**WHAT THE TASK ASKS**
Copy the data below exactly, omitting any picture it contains.

BEGIN INFORMATION SHOWN

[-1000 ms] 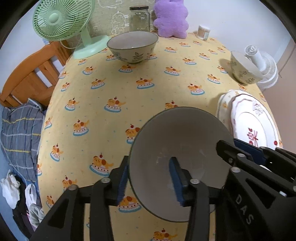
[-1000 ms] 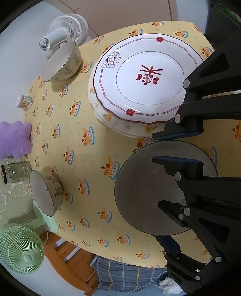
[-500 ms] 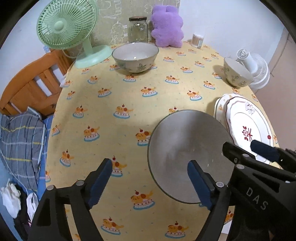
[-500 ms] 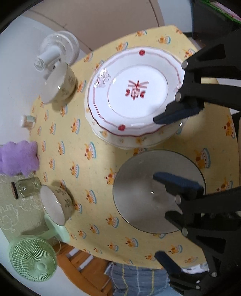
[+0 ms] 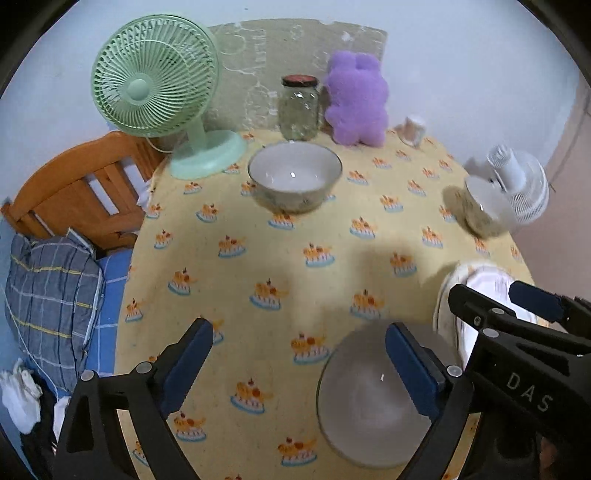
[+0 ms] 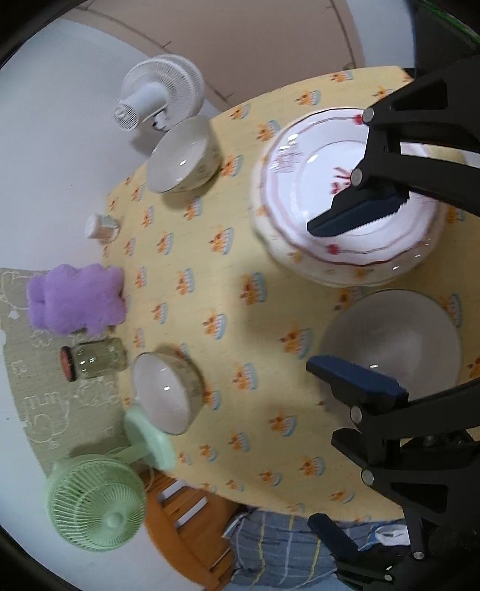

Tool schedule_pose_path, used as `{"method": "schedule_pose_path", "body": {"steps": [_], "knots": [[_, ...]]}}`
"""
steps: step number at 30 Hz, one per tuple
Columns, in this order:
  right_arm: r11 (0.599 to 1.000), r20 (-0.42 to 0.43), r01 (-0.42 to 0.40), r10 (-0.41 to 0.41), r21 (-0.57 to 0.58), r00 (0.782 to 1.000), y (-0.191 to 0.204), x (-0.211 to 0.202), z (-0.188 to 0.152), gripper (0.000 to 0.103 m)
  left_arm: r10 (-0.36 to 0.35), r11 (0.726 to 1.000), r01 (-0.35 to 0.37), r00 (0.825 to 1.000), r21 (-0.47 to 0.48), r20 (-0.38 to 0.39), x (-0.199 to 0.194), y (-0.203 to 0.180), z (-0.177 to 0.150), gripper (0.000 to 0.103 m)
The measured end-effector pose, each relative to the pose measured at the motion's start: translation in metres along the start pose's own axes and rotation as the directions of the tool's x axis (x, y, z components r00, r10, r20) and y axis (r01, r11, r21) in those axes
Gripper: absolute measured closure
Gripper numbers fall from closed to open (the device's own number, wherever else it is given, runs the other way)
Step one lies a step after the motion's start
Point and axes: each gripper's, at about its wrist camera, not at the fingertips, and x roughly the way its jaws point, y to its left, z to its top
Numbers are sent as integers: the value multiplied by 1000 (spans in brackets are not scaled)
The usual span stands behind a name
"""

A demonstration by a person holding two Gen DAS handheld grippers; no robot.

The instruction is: Organize plates and bowls

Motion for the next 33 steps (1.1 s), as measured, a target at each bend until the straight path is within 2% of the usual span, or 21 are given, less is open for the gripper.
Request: {"method": "schedule_pose_path", "body": {"steps": [5, 8, 17, 26, 33], "knots": [[998, 17, -53, 54, -41, 998, -4, 6, 31, 27, 28, 999, -27, 1000, -31, 10, 9, -7, 26, 4], [992, 27, -87, 90, -95, 996, -4, 12, 48, 20, 41, 997, -41, 999, -61, 5, 16, -10, 37, 4], [957, 21, -204, 213, -205, 977, 0, 43, 99, 19, 152, 979, -147, 988, -144, 24, 38, -12, 73, 4], [939, 36, -226, 243, -258, 969, 18, 73, 150, 19, 215, 952, -203, 976, -230, 29, 55, -3, 111, 6], [930, 23, -243, 259, -277, 966, 34, 105, 181, 19, 221, 945, -209, 975, -253, 19, 87, 10, 135, 7]]}}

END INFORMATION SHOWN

**ANSWER**
[-1000 ms] 
[-1000 ms] 
[-500 ms] 
[-500 ms] 
[+0 ms] 
[+0 ms] 

Tool schedule_pose_path, used as `{"method": "schedule_pose_path", "body": {"steps": [_], "knots": [[_, ...]]}}`
"""
steps: step number at 30 Hz, one per tuple
Columns, in this order:
  right_arm: r11 (0.599 to 1.000), r20 (-0.42 to 0.43), r01 (-0.42 to 0.40), r10 (-0.41 to 0.41), r21 (-0.57 to 0.58), r00 (0.782 to 1.000), y (-0.191 to 0.204), x (-0.211 to 0.202), z (-0.188 to 0.152), gripper (0.000 to 0.103 m)
  left_arm: r10 (-0.36 to 0.35), r11 (0.726 to 1.000), r01 (-0.35 to 0.37), r00 (0.825 to 1.000), r21 (-0.47 to 0.48), r20 (-0.38 to 0.39), x (-0.199 to 0.194), y (-0.203 to 0.180), z (-0.177 to 0.150), gripper (0.000 to 0.103 m)
The measured end-effector pose, each relative to the pose measured at the motion's start: translation in metres along the start pose's own axes and rotation as the directions of the tool's x axis (x, y, z components r00, r10, r20) and y axis (r01, r11, r21) in those axes
Gripper: absolute measured closure
Gripper numbers fall from closed to open (the device's own number, wherever else it is given, runs the other way)
Step one lies a step after the motion's start
Point and axes: each gripper's, at about its wrist camera, not at the fingertips, and x roughly the way its jaws point, y to its left, z to its top
Numbers are sent as integers: the value multiplied by 1000 (spans in brackets are not scaled)
The usual span stands behind a name
"""

A demonstration by a person holding two Gen DAS handheld grippers; no robot.

The instruction is: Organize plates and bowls

Motion for the next 33 steps (1.1 s), as measured, a target at each bend until the straight path is within 2% of the usual span, or 21 are given, less is open for the gripper.
Request: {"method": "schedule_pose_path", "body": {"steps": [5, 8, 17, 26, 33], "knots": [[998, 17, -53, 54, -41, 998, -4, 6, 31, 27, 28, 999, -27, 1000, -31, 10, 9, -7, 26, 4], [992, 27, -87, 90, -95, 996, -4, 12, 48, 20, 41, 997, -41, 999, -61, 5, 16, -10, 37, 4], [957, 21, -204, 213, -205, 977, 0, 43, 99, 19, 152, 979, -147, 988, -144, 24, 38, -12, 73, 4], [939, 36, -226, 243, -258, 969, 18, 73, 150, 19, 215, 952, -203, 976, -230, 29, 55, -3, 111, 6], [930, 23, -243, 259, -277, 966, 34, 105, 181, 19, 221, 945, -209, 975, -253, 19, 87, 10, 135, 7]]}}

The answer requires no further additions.